Re: [gentoo-user] Re: PyQt4-4.5 and pykde4-4.2.4 blockers
On Thursday 11 June 2009 05:18:18 Nikos Chantziaras wrote: > On 06/11/2009 06:11 AM, Nikos Chantziaras wrote: > > I recommend putting "-python" in your make.conf followed by "emerge > > -auDN world" and then a depclean along with revdev-rebuild. > > You might have to enable python in a few packages after that though and > disable it in others. In my case: > >echo "dev-libs/libxml2 python" >> /etc/portage/package.use > > Just follow the messages that tell you to enable the python USE flag in > specific packages. It's much cleaner to enable it only in packages that > actually need it rather than globally (which drags along PyQt and PyKDE.) So is it more or less correct to say that USE=python gives you python plugins for most packages? There could be other uses of course, but is that the most common? -- alan dot mckinnon at gmail dot com
[gentoo-user] Re: PyQt4-4.5 and pykde4-4.2.4 blockers
On 06/11/2009 06:11 AM, Nikos Chantziaras wrote: I recommend putting "-python" in your make.conf followed by "emerge -auDN world" and then a depclean along with revdev-rebuild. You might have to enable python in a few packages after that though and disable it in others. In my case: echo "dev-libs/libxml2 python" >> /etc/portage/package.use Just follow the messages that tell you to enable the python USE flag in specific packages. It's much cleaner to enable it only in packages that actually need it rather than globally (which drags along PyQt and PyKDE.)
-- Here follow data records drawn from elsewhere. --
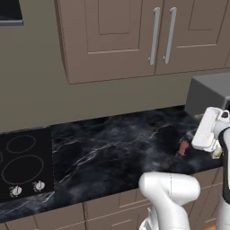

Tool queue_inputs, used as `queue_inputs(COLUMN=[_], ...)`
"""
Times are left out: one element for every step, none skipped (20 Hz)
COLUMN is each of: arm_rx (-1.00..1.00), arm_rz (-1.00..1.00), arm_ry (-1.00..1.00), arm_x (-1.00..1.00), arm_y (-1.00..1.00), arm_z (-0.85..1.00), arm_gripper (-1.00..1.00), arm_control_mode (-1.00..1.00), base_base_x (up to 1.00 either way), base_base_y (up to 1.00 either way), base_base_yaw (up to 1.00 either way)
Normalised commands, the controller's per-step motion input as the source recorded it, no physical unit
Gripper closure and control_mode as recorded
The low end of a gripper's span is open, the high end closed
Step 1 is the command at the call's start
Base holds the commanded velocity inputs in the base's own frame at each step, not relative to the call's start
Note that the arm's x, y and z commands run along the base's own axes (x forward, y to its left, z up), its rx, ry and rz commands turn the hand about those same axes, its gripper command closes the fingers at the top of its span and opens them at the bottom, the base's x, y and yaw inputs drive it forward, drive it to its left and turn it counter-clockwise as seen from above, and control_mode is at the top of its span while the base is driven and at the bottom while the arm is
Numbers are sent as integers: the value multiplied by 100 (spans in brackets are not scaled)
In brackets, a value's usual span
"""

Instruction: Move the drinks to the dining counter.

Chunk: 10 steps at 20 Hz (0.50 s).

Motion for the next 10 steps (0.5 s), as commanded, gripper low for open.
queue_inputs(arm_rx=[-2,-4,-5,-4,-1,0,0,0,0,0], arm_rz=[-31,-30,-29,-27,-24,-20,-16,-12,-9,-7], arm_ry=[22,20,19,17,13,9,5,3,1,0], arm_x=[0,0,0,0,0,0,0,0,0,0], arm_y=[-17,-14,-19,-20,-19,-26,-29,-27,-26,-25], arm_z=[0,0,-9,-16,-21,-21,-24,-26,-28,-30], arm_gripper=[-100,-100,-100,-100,-100,-100,-100,-100,-100,-100], arm_control_mode=[-100,-100,-100,-100,-100,-100,-100,-100,-100,-100], base_base_x=[0,0,0,0,0,0,0,0,0,0], base_base_y=[0,0,0,0,0,0,0,0,0,0], base_base_yaw=[0,0,0,0,0,0,0,0,0,0])
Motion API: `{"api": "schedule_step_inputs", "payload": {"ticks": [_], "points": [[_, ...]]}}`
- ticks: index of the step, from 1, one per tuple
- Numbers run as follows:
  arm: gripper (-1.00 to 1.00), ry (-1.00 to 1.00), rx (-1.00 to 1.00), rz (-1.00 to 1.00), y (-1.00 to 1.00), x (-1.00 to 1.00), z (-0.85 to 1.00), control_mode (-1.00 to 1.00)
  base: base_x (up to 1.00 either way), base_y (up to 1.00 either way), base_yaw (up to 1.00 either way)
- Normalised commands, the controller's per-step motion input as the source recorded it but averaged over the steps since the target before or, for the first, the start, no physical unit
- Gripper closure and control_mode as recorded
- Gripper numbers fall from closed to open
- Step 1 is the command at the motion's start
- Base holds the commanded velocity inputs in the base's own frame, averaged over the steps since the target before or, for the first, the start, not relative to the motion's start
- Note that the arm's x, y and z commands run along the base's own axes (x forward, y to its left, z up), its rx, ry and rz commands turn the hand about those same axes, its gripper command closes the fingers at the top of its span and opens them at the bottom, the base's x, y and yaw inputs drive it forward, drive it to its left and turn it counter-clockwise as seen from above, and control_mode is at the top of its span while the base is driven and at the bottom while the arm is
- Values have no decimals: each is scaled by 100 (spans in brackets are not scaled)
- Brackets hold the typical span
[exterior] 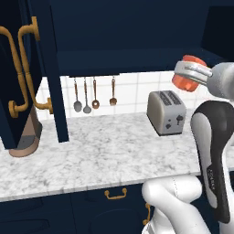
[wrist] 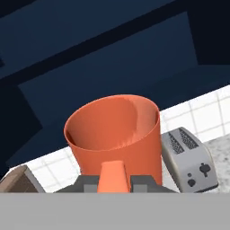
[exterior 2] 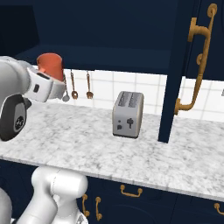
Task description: Gather all objects into one cabinet and sort the glasses and bowls to opposite sides.
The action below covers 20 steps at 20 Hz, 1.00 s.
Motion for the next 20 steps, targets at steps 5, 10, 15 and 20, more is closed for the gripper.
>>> {"api": "schedule_step_inputs", "payload": {"ticks": [5, 10, 15, 20], "points": [[100, 18, 1, 8, 13, -95, -4, -100, 0, 0, 0], [100, 18, 0, 7, 7, -96, -21, -100, 0, 0, 0], [100, 9, -1, 2, 3, -34, 0, -100, 0, 0, 0], [100, 0, 0, -4, 2, -25, -2, 100, -12, 2, -1]]}}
[gentoo-user] Re: PyQt4-4.5 and pykde4-4.2.4 blockers
On 06/10/2009 10:25 PM, Alan McKinnon wrote: Today's sync includes PyQt4-4.5 which is blocked by pykde4-4.2.4 (incompatible and build issues). Apparently pykde4-4.3 will fix this, but meanwhile I need to get emerge world to run and complete. To decide what to mask and what to leave, I need to discover what these packages actually do and what the effect will be if I unmask stuff. I *could* experiment, but will probably overlook many important things. As an assist to figuring this out and deciding, can someone tell me what pykde4 and PyQt4 actually do and how these packages use them. I recommend putting "-python" in your make.conf followed by "emerge -auDN world" and then a depclean along with revdev-rebuild. This should get rid of Python bindings. Usually, when you're not sure if you need them, you don't need them. PyQt and PyKDE are big packages and not worth having to just lying around.